HBase Connector
Overview
The HBase Connector allows querying and creating tables on an external Apache HBase instance. Users can create a table in HBase connector, mapping it to an existing table in HBase Cluster, and support insert, select, or delete.
The HBase Connector maintains a Metastore to persist HBase metadata, currently support Metastore: openLooKeng Metastore
.
Note: Apache HBase 2.2.3 version or ealier versions are supported in HBase connector
Connector Configuration
1 . Create and edit etc/catalog/hbase.properties
and replacing the xxx
as required; connector.name is fixed. If the value of hbase.zookeeper.quorum
contains multiple IP addresses, use commas (,) as separators.

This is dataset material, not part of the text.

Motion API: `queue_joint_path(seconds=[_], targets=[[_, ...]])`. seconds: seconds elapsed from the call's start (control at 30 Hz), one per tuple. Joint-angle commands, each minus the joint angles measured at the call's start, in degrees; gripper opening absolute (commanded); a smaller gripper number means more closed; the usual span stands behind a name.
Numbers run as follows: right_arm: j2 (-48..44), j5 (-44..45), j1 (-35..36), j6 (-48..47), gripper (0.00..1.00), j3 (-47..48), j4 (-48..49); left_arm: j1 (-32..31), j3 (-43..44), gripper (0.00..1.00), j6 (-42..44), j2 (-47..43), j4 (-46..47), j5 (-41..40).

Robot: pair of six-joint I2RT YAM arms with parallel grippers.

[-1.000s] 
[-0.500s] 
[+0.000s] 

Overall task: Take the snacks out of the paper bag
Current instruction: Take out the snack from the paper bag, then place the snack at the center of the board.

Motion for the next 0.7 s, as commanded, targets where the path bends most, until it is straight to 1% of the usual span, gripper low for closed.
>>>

connector.name=hbase-connector
hbase.zookeeper.quorum=xxx.xxx.xxx.xxx,xxx.xxx.xxx.xxx
hbase.zookeeper.property.clientPort=xxxx
2 . Use openlookeng metadata storage to store hbase metadata
You must create etc/hetu-metastore.properties
to configure the metadata storage platform. The storage platform can be RDBMS or HDFS. Configuration example:
vi etc/hetu-metastore.properties
Option 1: Set hetu-metastore to RDBMS.
hetu.metastore.type=jdbc
hetu.metastore.db.url=jdbc:mysql://xx.xx.xx.xx:3306/dbName....
hetu.metastore.db.user=root
hetu.metastore.db.password=123456
Option 2:Set hetu-metastore to HDFS:
hetu.metastore.type=hetufilesystem
# profile name of hetu file system
hetu.metastore.hetufilesystem.profile-name=hdfs-config-metastore
#the path of metastore storage in the hetu file system
hetu.metastore.hetufilesystem.path=/etc/openlookeng/metastore
If HDFS is used, configure hetu filesystem. The configuration file name must be the same as that of profile-name, and the suffix is properties.

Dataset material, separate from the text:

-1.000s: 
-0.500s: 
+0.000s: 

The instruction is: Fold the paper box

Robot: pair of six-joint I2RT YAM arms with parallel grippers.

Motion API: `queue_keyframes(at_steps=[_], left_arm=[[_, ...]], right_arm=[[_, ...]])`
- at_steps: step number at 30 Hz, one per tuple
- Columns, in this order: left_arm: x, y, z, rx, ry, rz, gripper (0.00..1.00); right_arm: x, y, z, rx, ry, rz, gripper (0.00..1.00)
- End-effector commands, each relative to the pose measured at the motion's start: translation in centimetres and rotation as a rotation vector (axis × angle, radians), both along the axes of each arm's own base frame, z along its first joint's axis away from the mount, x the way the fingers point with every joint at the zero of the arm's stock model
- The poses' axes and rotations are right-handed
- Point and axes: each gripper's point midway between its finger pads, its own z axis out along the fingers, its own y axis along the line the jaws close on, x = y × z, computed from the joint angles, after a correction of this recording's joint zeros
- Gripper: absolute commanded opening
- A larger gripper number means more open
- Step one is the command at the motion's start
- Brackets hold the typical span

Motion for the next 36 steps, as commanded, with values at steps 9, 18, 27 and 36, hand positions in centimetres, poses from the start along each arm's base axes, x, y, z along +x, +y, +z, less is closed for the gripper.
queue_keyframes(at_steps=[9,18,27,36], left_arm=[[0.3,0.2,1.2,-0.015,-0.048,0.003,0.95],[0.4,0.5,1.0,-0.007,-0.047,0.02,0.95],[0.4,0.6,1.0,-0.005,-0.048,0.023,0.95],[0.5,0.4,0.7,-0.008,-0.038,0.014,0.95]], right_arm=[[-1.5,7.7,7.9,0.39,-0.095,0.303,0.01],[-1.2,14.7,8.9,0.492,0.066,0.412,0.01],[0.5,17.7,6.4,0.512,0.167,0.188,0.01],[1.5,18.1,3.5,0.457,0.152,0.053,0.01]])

vi etc/filesystem/hdfs-config-metastore.properties
fs.client.type=hdfs
hdfs.config.resources=/opt/openlookeng/xxx/core-site.xml,/opt/openlookeng/xxx/hdfs-site.xml
hdfs.authentication.type=NONE
For details about HDFS Kerberos configurations, see filesystem.
Note: Either the hbase.properties and hetu-metastore.properties configuration files are mandatory. If HDFS is configured, hdfs-config-metastore.properties is required.

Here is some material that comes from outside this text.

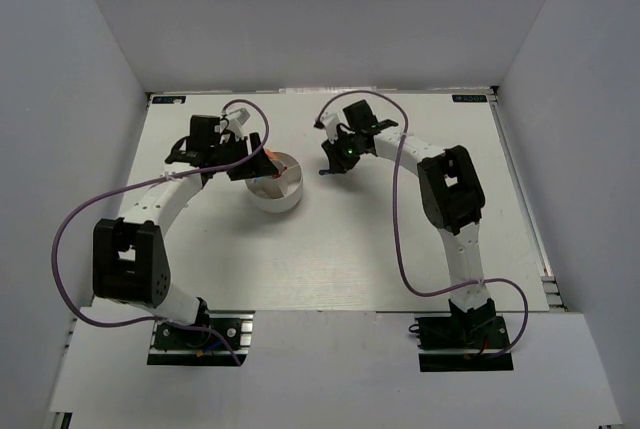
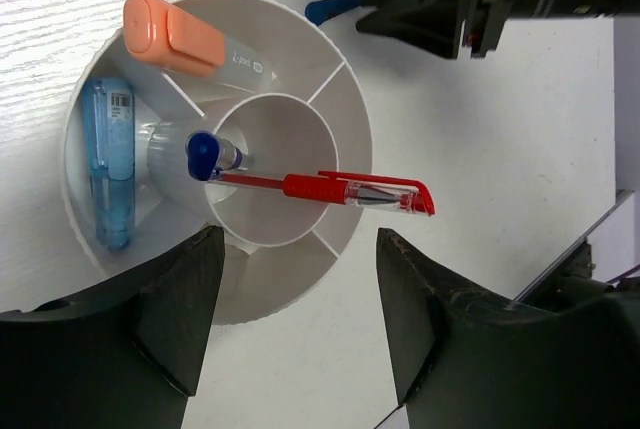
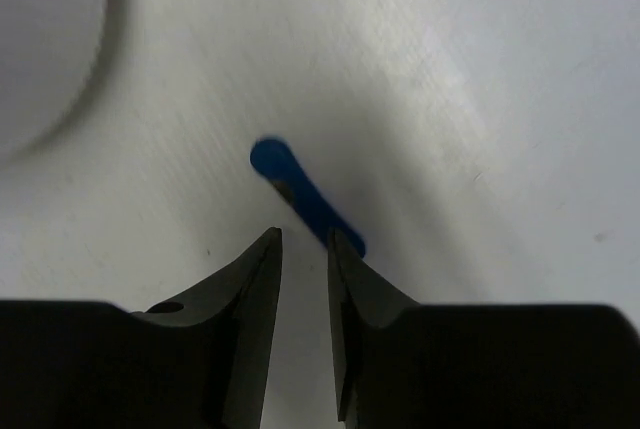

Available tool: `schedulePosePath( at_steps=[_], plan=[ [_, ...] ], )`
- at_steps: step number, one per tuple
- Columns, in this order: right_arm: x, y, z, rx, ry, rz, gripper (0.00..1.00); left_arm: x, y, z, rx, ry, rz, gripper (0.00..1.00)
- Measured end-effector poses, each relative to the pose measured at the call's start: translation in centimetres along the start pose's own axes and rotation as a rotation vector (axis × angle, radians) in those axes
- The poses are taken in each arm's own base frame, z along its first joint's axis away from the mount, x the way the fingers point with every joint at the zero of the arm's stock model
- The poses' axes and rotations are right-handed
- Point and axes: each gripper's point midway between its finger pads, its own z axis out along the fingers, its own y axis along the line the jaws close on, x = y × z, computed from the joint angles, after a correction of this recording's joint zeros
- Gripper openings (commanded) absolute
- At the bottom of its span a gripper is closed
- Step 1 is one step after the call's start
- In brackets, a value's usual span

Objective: Sort the stationery into containers
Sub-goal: Move the storage box to the center of the board.

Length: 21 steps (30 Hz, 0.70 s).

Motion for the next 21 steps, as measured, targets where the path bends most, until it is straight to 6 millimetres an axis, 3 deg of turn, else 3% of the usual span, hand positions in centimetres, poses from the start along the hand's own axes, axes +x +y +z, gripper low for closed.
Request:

Possible problem: After the configuration is complete, an error message indicating that the xxx path (configuration file A) is not in the white path list is displayed when the service is started.
Solution: Select a directory in the white path list recorded in the log, copy the file in the directory where the error occurs, and modify the corresponding path in configuration file A.
Kerberos Configuration:
If HBase/Zookeeper is a security cluster,so we should add the configuration about kerberos.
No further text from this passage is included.